Brosio shunned publicity but supervised cases that became famous. During his tenure, prosecutors went after Christopher Boyce, a spy who was convicted after selling secrets to the Soviet Union. Boyce’s story was the subject of the 1985 movie, “The Falcon and the Snowman.”

Brosio’s last big case was the 1993 trial of four Los Angeles police officers on charges of violating Rodney King’s civil rights in King’s beating two years earlier. The four had been acquitted during a state trial on assault charges; in the federal trial, Stacey Koon and Laurence Powell were convicted, although their prison sentences were considered light by some observers.

Brosio retired in 1994.

He was “nothing short of a legend,” current U.S. Atty. Andre Birotte Jr. said in a statement.

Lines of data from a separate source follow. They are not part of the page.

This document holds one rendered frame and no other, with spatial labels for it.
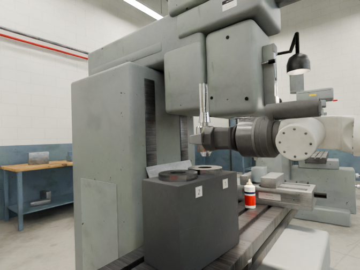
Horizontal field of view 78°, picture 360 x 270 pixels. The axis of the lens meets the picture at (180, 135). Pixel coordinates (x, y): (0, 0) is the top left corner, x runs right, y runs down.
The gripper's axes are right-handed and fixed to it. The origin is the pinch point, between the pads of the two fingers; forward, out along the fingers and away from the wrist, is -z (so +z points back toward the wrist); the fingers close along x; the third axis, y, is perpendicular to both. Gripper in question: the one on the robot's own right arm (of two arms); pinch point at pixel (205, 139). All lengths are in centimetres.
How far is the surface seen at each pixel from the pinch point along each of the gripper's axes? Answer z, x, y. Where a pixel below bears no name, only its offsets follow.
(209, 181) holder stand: 5.5, 6.7, 9.4
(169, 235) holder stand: 2.1, 16.5, 18.9
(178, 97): -24.3, -17.3, -16.5
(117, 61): -64, -16, -41
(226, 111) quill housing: -5.1, -20.9, -9.1
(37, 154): -374, -65, 17
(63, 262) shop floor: -212, -41, 122
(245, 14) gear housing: 3.5, -20.1, -39.7
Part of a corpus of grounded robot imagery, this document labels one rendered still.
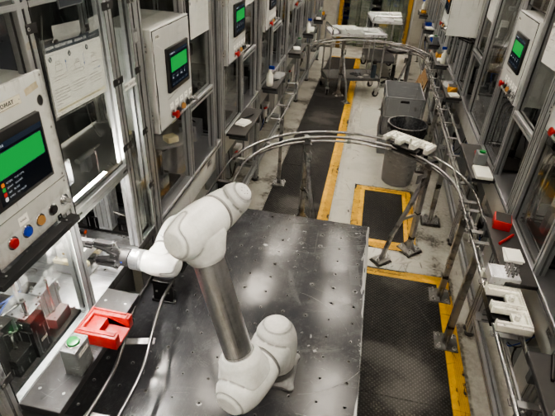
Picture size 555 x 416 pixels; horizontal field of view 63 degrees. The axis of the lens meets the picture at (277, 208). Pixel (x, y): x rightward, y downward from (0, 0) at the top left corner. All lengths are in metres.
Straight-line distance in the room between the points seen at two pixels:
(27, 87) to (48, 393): 0.94
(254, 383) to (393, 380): 1.38
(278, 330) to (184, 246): 0.57
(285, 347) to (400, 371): 1.29
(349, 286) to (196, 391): 0.91
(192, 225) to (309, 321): 0.99
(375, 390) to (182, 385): 1.26
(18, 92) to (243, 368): 1.06
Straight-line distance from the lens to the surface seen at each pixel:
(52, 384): 1.75
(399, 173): 4.60
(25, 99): 1.45
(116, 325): 1.84
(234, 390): 1.62
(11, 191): 1.40
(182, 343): 2.05
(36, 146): 1.45
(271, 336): 1.71
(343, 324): 2.15
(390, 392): 2.82
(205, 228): 1.33
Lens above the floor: 2.23
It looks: 33 degrees down
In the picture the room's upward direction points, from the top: 3 degrees clockwise

The U.S. attorney’s main conference room is named after Brosio. And a full-length oil portrait of Brosio in a dark suit hangs in the office near much smaller portraits of U.S. attorneys past. It was commissioned by lawyers who worked for him.

“That pretty much says it all,” Manella said.

Anne Brosio, Brosio’s wife of 47 years, died in 2009.

In addition to his daughter Serena, his is survived by son Hilaire Brosio and a grandson.

A memorial service is set for 10 a.m. April 4 at Holy Family Church in South Pasadena.